Task to complete:
Transcribe the listing that follows exactly, from its first line to its last.
[[ Collected data, beginning ]]
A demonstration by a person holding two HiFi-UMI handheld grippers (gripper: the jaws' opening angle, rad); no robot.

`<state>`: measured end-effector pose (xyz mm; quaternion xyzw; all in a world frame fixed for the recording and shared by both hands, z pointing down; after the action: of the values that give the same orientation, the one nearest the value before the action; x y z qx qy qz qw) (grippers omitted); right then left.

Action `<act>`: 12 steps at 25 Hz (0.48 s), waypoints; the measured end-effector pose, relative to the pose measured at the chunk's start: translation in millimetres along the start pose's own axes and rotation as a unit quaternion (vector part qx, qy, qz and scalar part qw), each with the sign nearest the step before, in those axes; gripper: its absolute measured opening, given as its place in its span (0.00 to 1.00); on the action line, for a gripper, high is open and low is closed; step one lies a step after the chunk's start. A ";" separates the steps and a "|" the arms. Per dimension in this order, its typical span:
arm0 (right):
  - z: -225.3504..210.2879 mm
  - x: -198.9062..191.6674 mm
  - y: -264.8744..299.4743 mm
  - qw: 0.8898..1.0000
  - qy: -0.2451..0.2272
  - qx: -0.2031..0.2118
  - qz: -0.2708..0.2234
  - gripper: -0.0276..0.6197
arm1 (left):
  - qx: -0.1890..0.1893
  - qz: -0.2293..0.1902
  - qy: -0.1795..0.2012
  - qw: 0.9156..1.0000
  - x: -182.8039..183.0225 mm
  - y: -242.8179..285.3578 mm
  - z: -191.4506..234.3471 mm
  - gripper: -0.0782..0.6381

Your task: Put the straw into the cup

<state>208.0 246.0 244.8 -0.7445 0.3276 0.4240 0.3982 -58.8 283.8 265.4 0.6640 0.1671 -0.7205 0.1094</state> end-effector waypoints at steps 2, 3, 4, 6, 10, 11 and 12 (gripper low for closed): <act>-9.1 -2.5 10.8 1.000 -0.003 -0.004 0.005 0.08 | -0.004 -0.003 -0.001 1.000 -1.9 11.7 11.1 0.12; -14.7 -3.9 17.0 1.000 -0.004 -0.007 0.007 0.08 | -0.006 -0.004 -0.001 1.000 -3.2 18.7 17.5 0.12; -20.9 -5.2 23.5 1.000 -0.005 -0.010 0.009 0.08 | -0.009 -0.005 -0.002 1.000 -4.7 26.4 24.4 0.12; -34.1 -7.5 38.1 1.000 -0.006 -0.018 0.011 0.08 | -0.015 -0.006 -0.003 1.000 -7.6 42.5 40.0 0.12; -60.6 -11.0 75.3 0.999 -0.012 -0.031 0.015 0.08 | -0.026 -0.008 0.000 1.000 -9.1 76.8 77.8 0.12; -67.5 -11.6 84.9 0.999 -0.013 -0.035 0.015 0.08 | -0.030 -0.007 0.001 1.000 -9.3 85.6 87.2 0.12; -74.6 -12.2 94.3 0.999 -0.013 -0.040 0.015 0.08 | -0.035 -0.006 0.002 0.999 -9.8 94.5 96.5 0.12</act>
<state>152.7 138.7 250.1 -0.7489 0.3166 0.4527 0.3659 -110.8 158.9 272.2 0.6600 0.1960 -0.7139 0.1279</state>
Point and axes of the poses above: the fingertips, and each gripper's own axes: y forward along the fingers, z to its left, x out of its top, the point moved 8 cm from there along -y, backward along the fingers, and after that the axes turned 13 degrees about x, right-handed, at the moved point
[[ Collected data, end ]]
Task solution:
A demonstration by a person holding two HiFi-UMI handheld grippers (gripper: the jaws' opening angle, rad); no robot.

`<state>`: measured end-effector pose (xyz mm; quaternion xyzw; all in a world frame fixed for the recording and shared by both hands, z pointing down; after the action: of the values that give the same orientation, the one nearest the value before the action; x y z qx qy qz qw) (grippers omitted); right then left.

Action `<act>`: 12 steps at 25 Hz (0.48 s), waypoints; the measured end-effector pose, relative to the pose measured at the chunk's start: translation in millimetres along the start pose's own axes and rotation as a unit quaternion (vector part qx, qy, qz and scalar part qw), each with the sign nearest the step before, in those axes; gripper: its absolute measured opening, given as its place in its span (0.00 to 1.00); on the action line, for a gripper, high is open and low is closed; step one lies a step after the chunk's start. A ";" separates the steps and a "|" the arms. Per dimension in this order, its typical span:
arm0 (right):
  - z: -225.3504..210.2879 mm
  - x: -198.9062..191.6674 mm
  - y: -264.8744..299.4743 mm
  - qw: 0.8898..1.0000
  - qy: -0.2451..0.2272
  - qx: -0.2031..0.2118
  - qz: -0.2708..0.2234
  - gripper: -0.0276..0.6197
arm1 (left):
  - qx: -0.1890..0.1893
  - qz: -0.2293..0.1902
  - qy: -0.1795..0.2012
  - qw: 0.9156..1.0000
  - x: -182.8039..183.0225 mm
  - y: -242.8179..285.3578 mm
  - z: -191.4506..234.3471 mm
  - gripper: -0.0782..0.6381

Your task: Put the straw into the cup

<state>208.0 246.0 244.8 -0.7445 0.3276 0.4240 0.3982 -58.8 283.8 265.4 0.6640 0.1671 -0.7205 0.1094</state> end-effector waypoints at steps 2, 3, 4, 6, 10, 11 and 12 (gripper low for closed): <act>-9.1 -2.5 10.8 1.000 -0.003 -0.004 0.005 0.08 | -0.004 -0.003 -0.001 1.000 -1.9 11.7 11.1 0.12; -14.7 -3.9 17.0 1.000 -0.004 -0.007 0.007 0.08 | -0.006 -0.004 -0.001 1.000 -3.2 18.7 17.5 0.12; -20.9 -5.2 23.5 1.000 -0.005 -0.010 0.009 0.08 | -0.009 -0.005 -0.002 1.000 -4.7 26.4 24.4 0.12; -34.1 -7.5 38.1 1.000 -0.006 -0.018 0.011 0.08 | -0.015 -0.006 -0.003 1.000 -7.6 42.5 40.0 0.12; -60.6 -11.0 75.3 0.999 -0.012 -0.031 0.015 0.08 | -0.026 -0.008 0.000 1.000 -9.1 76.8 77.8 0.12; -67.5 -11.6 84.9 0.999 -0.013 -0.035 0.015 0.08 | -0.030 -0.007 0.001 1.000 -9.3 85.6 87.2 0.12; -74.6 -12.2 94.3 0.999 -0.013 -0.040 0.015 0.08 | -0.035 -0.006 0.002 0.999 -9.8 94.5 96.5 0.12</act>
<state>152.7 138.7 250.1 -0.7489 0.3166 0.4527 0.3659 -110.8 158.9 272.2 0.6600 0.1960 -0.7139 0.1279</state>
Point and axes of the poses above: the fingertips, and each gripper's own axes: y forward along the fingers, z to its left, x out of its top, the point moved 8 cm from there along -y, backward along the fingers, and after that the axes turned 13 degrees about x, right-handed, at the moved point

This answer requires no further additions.